Another day in the life,
Abigail

Reflections with Dr. Samuel

I met Dr. Samuel earlier today to say goodbye & to touch base with him before I leave town.

We talked about my time as his patient & came away with several conclusions. (I’ll list them here so I don’t forget later!):

  • I started graduate school with pretty bad depression that sometimes took over my life. We got that under control within the first few months, and I’ve been doing pretty well since then.
  • I need to have someone continue to monitor the depression & continue prescribing the meds. Weekly talk therapy also seems called for, just because my life (with the chronic illness) is pretty tough.
  • Depression seems much more like a symptom than a root cause. I don’t necessarily need a psychiatrist to monitor the condition as the meds seem to have it under control, therapy should continue to help, and there are other things going on here.
  • One of the major blessings of having Dr. Samuel as my physician has been that any time someone brings up psychiatric origins of my illness, I can say that I have been evaluated by a psychiatrist over a period of time and he does not believe that to be the case. Dr. Samuel says that he would be willing to continue to be that person even from afar.

It’s a fine line to walk between making things up that aren’t true and using the truth to your advantage. Both Drs. Samuel & Mark have talked to me about this. It seems counterintuitive, but for a complex situation like mine, it’s important to consider how doctors think and how to best present my case to them. I think of it as giving a compelling description of a product rather than just trying to increase sales.

water flowing & sun shining
water flowing & sun shining
In other news, Dr. Samuel has been a pretty special doctor to me. He’s been the one who has always seen me as a strong & passionate person, someone who has accomplished a lot. A lot of people in my life go about looking for the silver lining in every situation, but Dr. Samuel has a different attitude. He see me primarily as a creative & determined young woman with a sense of humor. That’s something that endures, rain or shine, something that’s not tied to the circumstances. It’s a vision that not many people have shared with me, but one which has really changed my perception of myself. If I had to pick one person who changed my life while I’ve been here, it would be him. Without a doubt.

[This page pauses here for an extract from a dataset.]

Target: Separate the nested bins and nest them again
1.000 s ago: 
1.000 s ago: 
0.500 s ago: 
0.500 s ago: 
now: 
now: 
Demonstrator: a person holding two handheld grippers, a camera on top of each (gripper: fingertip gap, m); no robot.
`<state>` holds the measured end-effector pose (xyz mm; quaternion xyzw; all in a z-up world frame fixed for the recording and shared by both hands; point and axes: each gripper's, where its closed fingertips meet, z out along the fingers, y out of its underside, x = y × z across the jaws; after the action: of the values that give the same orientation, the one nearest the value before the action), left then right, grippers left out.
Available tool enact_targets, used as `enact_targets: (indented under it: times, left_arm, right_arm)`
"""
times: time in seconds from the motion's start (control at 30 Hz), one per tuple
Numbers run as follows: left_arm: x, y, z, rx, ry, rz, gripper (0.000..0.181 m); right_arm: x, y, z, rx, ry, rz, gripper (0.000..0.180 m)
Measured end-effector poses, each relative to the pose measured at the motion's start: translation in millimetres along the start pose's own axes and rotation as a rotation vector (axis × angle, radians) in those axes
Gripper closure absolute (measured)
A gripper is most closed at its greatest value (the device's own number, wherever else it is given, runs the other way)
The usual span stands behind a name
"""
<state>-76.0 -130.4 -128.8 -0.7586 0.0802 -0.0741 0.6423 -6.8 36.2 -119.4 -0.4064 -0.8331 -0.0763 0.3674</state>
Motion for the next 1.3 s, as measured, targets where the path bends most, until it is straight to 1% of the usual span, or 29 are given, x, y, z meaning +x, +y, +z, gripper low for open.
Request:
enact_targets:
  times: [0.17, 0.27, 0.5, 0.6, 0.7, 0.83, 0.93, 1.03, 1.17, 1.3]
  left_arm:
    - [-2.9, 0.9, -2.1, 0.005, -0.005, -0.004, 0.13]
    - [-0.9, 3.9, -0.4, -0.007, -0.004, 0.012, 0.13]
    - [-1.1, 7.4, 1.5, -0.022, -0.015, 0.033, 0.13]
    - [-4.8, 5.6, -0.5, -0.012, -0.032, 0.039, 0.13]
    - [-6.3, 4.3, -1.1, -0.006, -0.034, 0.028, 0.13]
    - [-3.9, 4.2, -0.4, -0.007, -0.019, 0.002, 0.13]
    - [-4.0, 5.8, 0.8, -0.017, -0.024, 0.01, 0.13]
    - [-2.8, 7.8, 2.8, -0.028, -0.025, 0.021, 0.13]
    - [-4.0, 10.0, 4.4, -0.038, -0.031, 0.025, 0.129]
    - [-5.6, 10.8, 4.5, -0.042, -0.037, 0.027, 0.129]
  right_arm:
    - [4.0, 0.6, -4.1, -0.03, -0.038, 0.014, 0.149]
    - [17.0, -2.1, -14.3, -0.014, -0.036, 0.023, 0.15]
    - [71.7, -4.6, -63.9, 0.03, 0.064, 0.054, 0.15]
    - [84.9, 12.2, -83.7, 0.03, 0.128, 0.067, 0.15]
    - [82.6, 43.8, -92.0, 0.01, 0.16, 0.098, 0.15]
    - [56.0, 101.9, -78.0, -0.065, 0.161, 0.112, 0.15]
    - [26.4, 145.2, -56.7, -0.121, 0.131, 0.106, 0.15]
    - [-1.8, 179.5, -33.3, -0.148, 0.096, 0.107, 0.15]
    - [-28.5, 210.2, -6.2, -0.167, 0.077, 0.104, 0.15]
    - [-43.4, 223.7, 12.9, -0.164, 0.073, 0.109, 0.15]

So I made something for him. Something that would capture the sunshine, the joy, that he always sees & brought to my life. I wrote a note on the back. I gave it to him at the end of the visit. Something to hang on his office wall. Or something cheery to put in his house. He was really surprised and said that it looked really pretty!!

the note
the note
I know that I’m not a visual person. It took me quite a while to figure out how to capture his attitude toward me as a patient and as a young adult. It made me really happy to make it. And to give it to him. Because sometimes words are just not enough.